WHAT IS REQUIRED: Begin with the line that holds "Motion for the". Output it and all remaining lines of the material, verbatim, ending with the last.

----- INPUT DATA

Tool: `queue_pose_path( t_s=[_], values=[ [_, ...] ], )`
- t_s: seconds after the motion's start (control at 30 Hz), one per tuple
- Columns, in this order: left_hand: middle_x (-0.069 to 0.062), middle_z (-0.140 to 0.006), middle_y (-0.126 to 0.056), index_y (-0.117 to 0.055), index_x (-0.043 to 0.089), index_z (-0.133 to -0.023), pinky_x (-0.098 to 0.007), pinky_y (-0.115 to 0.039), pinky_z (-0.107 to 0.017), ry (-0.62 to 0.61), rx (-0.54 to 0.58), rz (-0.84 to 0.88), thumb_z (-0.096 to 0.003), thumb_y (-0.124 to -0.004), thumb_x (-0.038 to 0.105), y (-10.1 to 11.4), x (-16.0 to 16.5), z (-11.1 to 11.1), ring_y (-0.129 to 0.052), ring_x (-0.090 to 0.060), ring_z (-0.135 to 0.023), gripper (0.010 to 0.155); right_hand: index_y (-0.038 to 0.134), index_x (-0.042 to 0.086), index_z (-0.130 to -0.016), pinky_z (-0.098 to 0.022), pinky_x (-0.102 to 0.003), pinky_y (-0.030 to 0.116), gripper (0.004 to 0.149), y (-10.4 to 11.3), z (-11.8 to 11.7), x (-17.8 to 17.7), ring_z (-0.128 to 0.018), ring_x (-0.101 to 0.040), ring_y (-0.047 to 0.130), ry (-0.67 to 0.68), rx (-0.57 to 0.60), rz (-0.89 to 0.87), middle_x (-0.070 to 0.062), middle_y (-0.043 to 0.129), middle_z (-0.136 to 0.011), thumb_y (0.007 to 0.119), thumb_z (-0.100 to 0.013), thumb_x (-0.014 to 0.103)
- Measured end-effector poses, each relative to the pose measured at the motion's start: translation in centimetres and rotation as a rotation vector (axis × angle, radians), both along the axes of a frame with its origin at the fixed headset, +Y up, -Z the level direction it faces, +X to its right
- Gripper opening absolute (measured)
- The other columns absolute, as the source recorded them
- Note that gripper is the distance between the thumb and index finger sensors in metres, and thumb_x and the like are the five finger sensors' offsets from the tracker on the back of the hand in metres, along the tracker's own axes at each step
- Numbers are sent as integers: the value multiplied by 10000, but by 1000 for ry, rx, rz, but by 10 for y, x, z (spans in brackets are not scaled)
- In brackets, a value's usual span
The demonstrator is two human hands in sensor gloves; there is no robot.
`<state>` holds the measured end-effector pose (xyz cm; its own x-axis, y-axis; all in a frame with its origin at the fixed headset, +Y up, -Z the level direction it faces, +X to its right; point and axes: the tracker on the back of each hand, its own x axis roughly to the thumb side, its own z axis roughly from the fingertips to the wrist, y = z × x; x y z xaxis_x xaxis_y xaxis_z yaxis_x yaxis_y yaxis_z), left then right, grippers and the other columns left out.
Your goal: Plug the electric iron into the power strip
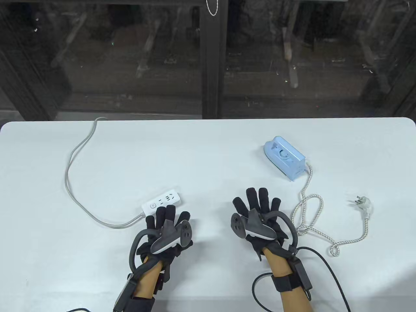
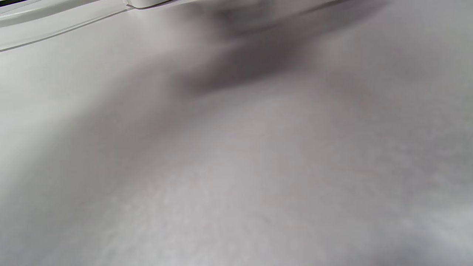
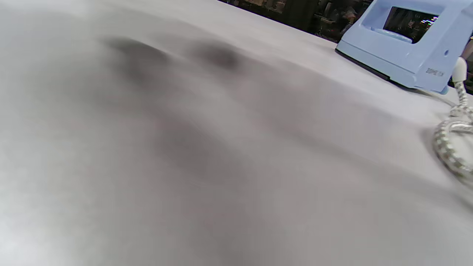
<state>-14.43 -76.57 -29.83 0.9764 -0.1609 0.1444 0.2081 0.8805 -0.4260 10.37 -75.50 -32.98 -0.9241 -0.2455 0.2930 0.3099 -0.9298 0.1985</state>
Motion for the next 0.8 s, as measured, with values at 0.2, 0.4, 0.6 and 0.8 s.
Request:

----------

WRITTEN SOLUTION:
Motion for the next 0.8 s, as measured, with values at 0.2, 0.4, 0.6 and 0.8 s.
Request:

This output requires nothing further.